**The task**
Reproduce exactly the lines that run from the start of the records below to the line with "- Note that", inclusive.
[Information supplied]
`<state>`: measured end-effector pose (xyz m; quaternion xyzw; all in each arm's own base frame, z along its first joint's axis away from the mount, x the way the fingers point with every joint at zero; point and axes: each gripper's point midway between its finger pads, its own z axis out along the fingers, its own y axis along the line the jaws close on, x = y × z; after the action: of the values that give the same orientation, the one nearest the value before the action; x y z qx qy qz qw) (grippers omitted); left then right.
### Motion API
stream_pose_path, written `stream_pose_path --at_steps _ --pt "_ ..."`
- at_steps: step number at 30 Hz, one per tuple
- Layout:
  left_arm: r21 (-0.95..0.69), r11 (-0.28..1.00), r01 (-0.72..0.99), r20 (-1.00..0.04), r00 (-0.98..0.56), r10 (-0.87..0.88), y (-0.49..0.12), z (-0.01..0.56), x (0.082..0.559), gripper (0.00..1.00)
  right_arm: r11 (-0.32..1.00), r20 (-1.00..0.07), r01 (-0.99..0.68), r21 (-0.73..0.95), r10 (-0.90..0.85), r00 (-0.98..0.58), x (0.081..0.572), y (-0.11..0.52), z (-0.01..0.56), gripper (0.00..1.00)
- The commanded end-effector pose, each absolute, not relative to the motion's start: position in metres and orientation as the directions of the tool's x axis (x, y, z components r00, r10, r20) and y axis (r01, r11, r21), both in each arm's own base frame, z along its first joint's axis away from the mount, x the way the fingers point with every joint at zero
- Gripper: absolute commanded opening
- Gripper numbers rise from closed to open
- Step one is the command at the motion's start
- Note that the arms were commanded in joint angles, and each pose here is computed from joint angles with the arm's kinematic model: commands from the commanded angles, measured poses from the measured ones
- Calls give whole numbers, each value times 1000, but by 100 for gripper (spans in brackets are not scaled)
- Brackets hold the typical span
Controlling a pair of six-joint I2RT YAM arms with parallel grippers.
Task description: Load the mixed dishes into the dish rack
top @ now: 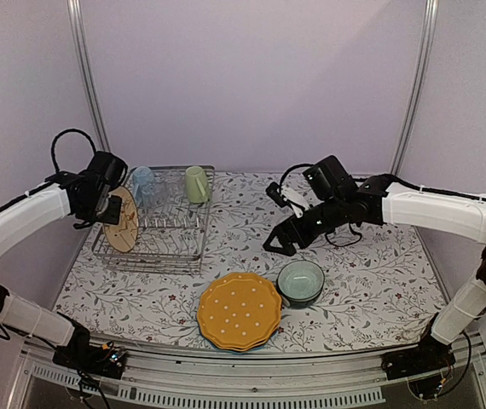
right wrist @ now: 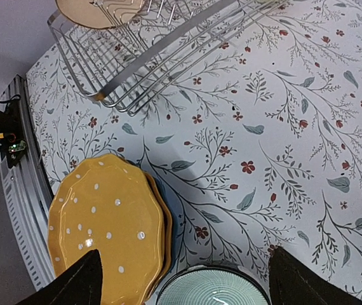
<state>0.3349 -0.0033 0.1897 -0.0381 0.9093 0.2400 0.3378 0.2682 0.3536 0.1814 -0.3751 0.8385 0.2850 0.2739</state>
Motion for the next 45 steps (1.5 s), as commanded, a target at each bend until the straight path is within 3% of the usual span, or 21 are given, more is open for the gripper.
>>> stream_pose_path --at_steps 1,9,19,29,37,45 --pt "357 896 -265 -698 -713 67 -5 220 333 70 555 -555 -795 247 -591 -585 249 354 139 87" --pt "146 972 -186 -824 -566 15 -35 267 328 86 496 -447 -837 230 -710 -544 230 374 102 70" --pt "99 984 -147 -849 -529 6 -41 277 316 87 444 -358 -862 246 -785 -506 218 390 78 41" --pt "105 986 -130 -843 -538 19 -44 273 316 87 438 -307 -861 259 -808 -503 214 392 62 27" --pt "119 985 -123 -831 -555 31 -45 266 317 87 435 -344 -861 263 -792 -505 218 400 76 1" --pt "118 987 -114 -836 -548 37 -47 269 316 88 432 -401 -863 262 -764 -505 225 410 98 0"
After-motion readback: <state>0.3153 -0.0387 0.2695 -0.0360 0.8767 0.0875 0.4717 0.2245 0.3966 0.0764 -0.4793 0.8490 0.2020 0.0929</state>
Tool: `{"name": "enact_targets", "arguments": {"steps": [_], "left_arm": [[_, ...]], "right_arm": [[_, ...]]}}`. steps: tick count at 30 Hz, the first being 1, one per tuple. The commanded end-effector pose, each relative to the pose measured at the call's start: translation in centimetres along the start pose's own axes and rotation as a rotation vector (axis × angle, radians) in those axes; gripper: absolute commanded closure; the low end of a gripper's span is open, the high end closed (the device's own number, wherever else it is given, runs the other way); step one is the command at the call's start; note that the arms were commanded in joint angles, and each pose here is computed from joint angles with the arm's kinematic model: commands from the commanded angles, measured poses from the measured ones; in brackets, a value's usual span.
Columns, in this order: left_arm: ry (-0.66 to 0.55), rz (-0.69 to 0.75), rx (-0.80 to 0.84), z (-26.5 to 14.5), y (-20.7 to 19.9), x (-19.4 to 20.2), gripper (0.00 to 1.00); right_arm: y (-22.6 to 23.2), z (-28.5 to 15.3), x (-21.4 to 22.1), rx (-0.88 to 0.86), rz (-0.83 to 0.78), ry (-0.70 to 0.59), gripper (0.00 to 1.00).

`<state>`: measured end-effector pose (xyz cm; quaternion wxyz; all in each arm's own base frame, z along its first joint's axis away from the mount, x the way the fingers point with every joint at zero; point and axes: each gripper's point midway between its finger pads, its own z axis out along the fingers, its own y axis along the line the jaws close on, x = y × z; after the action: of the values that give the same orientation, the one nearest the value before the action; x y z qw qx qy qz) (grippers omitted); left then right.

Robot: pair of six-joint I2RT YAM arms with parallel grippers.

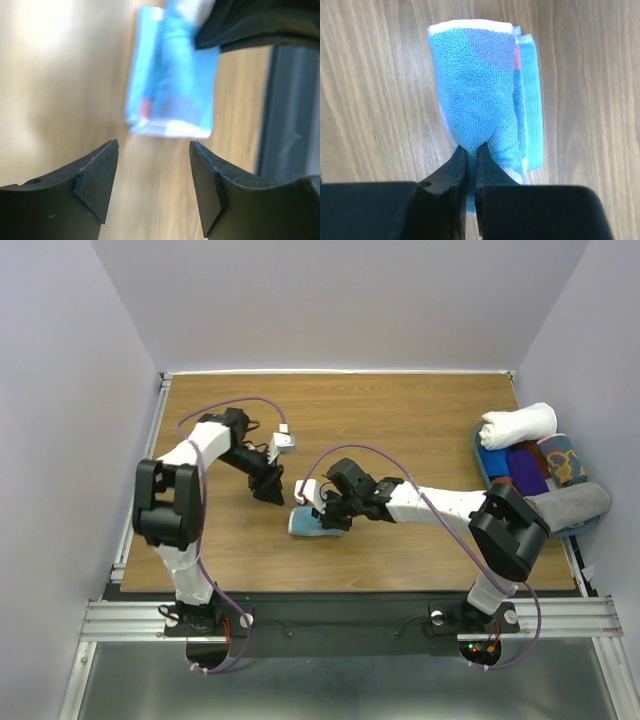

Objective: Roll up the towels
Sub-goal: Roll the towel

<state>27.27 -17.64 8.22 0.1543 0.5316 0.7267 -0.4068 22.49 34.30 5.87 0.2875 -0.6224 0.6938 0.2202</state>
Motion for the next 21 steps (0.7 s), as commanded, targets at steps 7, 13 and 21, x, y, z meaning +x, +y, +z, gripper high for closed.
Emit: {"name": "enact_targets", "arguments": {"steps": [7, 13, 21], "left_arm": [[-0.079, 0.337, -0.434, -5.2, -2.0, -1.1, 0.30], [0.004, 0.540, -0.486, -1.0, -4.8, -0.4, 0.28], [0.021, 0.693, -0.484, 2.6, -5.0, -2.7, 0.27]], "right_arm": [[1.6, 0.0, 2.7, -0.260, 0.314, 0.072, 0.99], [1.0, 0.1, 2.6, -0.301, 0.372, 0.060, 0.99], [1.1, 0.2, 2.7, -0.338, 0.393, 0.061, 0.99]]}}
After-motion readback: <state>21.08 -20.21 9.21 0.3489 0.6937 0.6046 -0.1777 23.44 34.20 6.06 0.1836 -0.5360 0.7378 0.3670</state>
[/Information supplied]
**Answer for this exercise**
`<state>`: measured end-effector pose (xyz m; quaternion xyzw; all in each arm's own base frame, z along its first joint's axis away from the mount, x the way the fingers point with every joint at zero; point and axes: each gripper's point midway between its finger pads, its own z axis out along the fingers, its own y axis along the line the jaws close on, x = y × z; after the action: of the values that give the same orientation, the one nearest the value before the action; x y z qx qy qz qw) (grippers omitted); left then right.
### Motion API
stream_pose_path, written `stream_pose_path --at_steps _ --pt "_ ..."`
- at_steps: step number at 30 Hz, one per tuple
- Layout:
  left_arm: r21 (-0.95..0.69), r11 (-0.28..1.00), r01 (-0.72..0.99), r20 (-1.00..0.04), r00 (-0.98..0.56), r10 (-0.87..0.88), y (-0.49..0.12), z (-0.01..0.56), x (0.082..0.559), gripper (0.00..1.00)
  right_arm: r11 (-0.32..1.00), r20 (-1.00..0.07), r01 (-0.99..0.68), r21 (-0.73..0.95), r10 (-0.90..0.85), r00 (-0.98..0.58), x (0.081..0.572), y (-0.11..0.52), z (-0.01..0.56), gripper (0.00..1.00)
- The commanded end-effector pose, each absolute, not relative to the motion's start: position in metres and orientation as the directions of the tool's x axis (x, y, z components r00, r10, r20) and y axis (r01, r11, r21), both in each arm's own base frame, z along its first joint's axis away from the mount, x the way the fingers point with every joint at zero
- Gripper: absolute commanded opening
- Gripper numbers rise from closed to open
- Step one is the command at the motion's start
- Note that the arms were commanded in joint angles, and each pose here is computed from joint angles with the arm's kinematic model: commands from the commanded angles, measured poses from the measured ones

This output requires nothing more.